By then the store knew not only who the customers were but exactly what they liked to buy -- beef or chicken, deli salads or doughnuts. Turning to the database, Piron generated a list of best customers by department. Then she composed a letter thanking each of them for being a good customer. She also enclosed a gift certificate that the customer could redeem in the store. Each certificate was for a gift basket tied to the customer's favorite department; department managers personally handed the baskets out. Hawkins reports that the store not only held its own against the new competition but even gained sales and a few new customers.
While most stores look at product shrinkage, or how much inventory the store loses because of theft or damage, Green Hills looks at customer shrinkage. It retains better than 96% of its Diamond customers each year. The overall year-to-year customer-retention rate is 80%.

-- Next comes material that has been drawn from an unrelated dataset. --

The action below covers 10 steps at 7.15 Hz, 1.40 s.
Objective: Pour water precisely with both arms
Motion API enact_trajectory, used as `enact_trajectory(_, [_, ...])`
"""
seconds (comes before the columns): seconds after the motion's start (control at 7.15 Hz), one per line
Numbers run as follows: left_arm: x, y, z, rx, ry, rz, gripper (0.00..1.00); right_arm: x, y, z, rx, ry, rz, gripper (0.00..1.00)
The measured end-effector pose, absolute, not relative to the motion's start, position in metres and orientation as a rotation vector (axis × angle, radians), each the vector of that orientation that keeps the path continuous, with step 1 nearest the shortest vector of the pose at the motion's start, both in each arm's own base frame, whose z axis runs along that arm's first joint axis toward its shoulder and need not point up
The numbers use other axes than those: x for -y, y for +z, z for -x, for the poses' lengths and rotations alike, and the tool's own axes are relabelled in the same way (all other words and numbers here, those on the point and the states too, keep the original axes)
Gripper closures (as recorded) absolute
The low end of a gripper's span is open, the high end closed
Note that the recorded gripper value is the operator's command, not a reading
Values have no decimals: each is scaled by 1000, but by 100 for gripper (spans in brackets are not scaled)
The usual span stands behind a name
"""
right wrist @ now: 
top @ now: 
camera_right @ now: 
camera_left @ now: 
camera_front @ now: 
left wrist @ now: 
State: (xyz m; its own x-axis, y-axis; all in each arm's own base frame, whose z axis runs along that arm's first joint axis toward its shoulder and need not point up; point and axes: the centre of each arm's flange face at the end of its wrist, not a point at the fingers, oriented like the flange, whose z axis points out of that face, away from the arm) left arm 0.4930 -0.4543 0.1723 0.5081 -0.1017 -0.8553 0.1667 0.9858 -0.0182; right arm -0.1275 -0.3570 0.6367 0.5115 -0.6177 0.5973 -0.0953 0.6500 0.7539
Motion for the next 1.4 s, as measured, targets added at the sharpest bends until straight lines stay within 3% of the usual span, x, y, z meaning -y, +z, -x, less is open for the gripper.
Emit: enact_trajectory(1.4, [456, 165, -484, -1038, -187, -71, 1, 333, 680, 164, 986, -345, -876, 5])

Such loyalty provides leverage in negotiating better prices from vendors. Coca-Cola was so impressed by the sales numbers generated by the Great Gobbler Giveaway that last year it piggybacked on the rewards program with a special promotion of its own.
Green Hills also doesn't measure the effectiveness of its promotions the same way that other stores do. In the old days, Hawkins would judge a promotion a success or failure depending on the redemption rate (percentage of customers who participated) and the rise in sales. Simple measures, used by most retail stores. But once he started his loyalty program, the old marketing constructs didn't work. What's important now is who redeems the offer.
Knowing that, Green Hills took another bold step a few years back. The store drastically cut back on costly hit-or-miss Sunday newspaper circulars. Before launching the loyalty program, Green Hills spent upwards of $6,000 a week on advertising, primarily in newspaper flyers. Hawkins now spends less than half that by distributing flyers only in the zip codes where the better customers live. With such savings, the loyalty program pays for itself.
Redistributing the "wealth" is crucial, says the Green Hills CEO. Many loyalty programs fail because companies try to have it both ways -- appealing to mass-market price shoppers as well as to big spenders. It takes discipline to stick to the program. "If you're not focused, it's a real expense," says operations director Mahar. "What are we here for? We drill it into each other."
How far can you go with loyalty?
On a chilling March day Hawkins pays a visit to his arch rival, the local Wegmans store that's part of a regional chain. As he strides through the entrance, he stops to admire the view. The 128,000-square-foot store -- completely rebuilt in 1995 -- seems to house multiple stores and restaurants. Gourmet eateries occupy a food court next to a gigantic produce section. One could use a bicycle to get to the other end of the store, where household goods in oversize packaging reach practically to the rafters. "This is what I have to compete with," Hawkins says. No sooner is he through the doors of Wegmans than he bumps smack into one of his own customers, a middle-aged man, who nudges Hawkins and says, "Hey, I didn't know you shop here." Hawkins pauses only for a second. "I don't," he replies. "I was looking for you."
For all the success of its loyalty-marketing program, Green Hills inevitably loses some customers. Still, it's a testament to Hawkins's savvy that little Green Hills can go head-to-head with this giant and still hold its own.